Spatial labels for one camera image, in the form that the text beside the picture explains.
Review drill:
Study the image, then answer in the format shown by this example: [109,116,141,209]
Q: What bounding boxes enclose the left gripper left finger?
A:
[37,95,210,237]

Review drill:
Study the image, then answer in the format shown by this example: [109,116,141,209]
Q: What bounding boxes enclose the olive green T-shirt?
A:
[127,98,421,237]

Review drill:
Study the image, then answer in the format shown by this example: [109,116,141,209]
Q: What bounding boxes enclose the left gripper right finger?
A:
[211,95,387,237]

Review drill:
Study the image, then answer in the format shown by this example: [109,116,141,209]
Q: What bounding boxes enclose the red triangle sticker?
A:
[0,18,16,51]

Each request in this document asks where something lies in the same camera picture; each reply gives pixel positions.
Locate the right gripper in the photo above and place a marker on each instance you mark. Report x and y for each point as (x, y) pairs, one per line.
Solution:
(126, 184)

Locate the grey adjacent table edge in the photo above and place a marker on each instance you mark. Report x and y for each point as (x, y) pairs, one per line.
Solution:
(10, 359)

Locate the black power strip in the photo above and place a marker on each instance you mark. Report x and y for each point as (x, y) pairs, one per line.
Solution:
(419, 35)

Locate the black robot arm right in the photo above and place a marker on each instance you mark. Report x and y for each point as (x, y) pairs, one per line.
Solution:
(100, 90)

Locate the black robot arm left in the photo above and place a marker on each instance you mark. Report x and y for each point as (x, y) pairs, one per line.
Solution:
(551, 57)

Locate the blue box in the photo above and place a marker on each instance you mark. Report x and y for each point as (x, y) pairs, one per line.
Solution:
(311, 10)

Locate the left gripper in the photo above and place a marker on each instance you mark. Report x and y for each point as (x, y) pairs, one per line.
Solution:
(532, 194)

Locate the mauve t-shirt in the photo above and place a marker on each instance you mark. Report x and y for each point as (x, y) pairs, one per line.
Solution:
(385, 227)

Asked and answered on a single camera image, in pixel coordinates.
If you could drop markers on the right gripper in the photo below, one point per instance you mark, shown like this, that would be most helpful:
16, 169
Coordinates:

____

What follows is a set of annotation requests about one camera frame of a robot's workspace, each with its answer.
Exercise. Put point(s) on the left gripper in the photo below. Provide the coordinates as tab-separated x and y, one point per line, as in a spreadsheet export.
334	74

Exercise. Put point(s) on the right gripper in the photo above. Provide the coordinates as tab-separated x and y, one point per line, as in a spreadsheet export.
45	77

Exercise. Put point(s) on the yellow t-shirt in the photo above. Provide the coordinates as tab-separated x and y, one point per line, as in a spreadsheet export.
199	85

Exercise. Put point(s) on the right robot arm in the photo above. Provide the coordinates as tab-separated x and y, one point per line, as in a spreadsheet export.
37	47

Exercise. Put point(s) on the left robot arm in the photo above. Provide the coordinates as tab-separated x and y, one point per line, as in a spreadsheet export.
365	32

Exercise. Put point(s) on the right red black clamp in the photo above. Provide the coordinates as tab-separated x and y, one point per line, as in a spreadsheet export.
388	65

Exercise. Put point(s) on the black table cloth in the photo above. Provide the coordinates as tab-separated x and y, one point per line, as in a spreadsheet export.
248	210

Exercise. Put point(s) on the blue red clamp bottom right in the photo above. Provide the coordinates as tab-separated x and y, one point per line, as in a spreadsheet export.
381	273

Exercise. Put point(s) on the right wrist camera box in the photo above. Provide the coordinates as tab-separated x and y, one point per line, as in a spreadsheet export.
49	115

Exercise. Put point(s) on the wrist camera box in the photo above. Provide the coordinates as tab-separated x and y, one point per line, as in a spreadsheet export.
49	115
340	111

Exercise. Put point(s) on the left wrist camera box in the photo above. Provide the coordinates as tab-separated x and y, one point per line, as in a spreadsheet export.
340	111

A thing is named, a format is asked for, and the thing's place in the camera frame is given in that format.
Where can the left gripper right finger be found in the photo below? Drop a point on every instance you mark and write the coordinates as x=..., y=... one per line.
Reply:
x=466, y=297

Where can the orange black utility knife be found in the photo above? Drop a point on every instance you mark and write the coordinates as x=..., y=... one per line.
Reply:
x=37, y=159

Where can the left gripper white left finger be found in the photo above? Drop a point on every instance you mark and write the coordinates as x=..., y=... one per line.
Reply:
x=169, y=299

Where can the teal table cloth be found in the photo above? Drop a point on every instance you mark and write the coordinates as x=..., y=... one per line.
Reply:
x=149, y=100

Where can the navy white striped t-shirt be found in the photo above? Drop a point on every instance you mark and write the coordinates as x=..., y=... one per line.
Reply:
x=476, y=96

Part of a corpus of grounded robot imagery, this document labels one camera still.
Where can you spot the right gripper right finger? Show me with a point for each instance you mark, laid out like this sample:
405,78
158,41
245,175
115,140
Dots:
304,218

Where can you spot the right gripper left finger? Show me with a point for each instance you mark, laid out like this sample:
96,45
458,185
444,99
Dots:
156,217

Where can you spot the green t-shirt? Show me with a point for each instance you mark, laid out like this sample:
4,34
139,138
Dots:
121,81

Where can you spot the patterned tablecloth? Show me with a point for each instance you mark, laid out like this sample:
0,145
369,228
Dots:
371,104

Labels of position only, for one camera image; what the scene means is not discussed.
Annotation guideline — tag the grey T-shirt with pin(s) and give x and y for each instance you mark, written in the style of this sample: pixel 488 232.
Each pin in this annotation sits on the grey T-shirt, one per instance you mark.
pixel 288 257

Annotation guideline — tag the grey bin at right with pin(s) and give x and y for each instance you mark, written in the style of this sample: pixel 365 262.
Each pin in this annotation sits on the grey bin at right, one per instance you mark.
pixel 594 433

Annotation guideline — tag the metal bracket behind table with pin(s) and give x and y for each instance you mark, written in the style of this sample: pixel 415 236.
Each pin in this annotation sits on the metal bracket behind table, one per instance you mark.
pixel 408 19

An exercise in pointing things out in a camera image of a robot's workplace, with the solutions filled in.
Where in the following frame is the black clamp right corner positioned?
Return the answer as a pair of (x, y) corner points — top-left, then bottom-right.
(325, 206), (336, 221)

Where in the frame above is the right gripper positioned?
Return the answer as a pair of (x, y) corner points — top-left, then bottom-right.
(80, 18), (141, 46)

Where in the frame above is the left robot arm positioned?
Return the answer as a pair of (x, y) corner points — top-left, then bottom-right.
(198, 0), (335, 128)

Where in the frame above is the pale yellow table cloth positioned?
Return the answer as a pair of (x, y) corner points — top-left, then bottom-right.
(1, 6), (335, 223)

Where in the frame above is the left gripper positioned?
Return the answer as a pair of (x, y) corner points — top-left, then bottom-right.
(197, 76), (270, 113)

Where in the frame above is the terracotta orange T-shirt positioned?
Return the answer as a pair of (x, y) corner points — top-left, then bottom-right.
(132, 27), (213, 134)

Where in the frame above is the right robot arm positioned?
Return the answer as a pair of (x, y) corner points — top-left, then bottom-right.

____

• **Work task**: Go through the material line by line and state how many lines hold "orange", with no other words.

• **Output for this task**: 2